[EXERCISE DETAILS]:
Repeat exactly, please, the opening lines of the data below, through and including the line where "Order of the" sits.

[SUPPLIED INFORMATION]:
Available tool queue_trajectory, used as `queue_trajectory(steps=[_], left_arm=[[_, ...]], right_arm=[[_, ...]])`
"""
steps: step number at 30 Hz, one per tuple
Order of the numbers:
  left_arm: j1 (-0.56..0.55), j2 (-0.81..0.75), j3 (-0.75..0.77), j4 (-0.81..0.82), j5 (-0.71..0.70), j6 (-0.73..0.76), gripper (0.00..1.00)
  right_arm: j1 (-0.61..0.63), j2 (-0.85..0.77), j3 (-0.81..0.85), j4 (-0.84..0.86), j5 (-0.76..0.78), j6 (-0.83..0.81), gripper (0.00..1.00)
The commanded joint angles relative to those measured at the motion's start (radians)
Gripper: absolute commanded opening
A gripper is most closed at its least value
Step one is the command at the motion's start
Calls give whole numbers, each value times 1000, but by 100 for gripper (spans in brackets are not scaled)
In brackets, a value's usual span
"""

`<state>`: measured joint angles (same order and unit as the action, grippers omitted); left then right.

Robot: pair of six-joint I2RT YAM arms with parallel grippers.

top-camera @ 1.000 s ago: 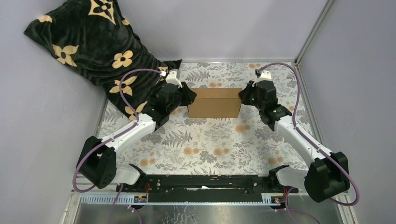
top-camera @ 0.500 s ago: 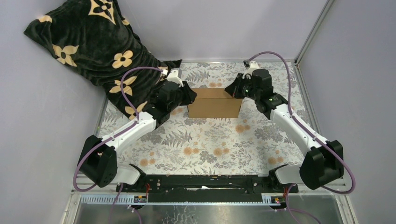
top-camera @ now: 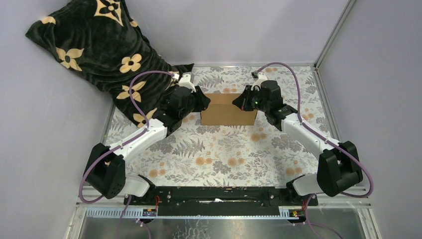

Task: Fold the paper box

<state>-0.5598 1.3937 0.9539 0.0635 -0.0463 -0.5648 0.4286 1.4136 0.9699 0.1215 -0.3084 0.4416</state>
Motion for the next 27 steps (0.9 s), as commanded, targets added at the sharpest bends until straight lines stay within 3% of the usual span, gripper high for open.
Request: queue_trajectory(steps=[1,6,12,19,27], left_arm=[[-2,66,-27,-197,16,26,39],[1,65,-4,-216,5,40,39],[3,61,2,-216,5,40,40],[3,58,-5,-218,3,40,41],[3,47,-94,-163,4,14,41]], right_arm=[[-16,-52,18,-140,98,-21,0],[-113,-126,81,-174,119,-15,0],[-159,-107,137,-227,104,-52,0],[-163,-120,51,-212,95,-42,0],[-165,-138,-127,-258,214,-11,0]])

[OUTPUT OF THE EXERCISE]:
Available tool queue_trajectory, used as `queue_trajectory(steps=[_], left_arm=[[_, ...]], right_arm=[[_, ...]])`
"""
steps: step number at 30 Hz, one per tuple
Order of the numbers:

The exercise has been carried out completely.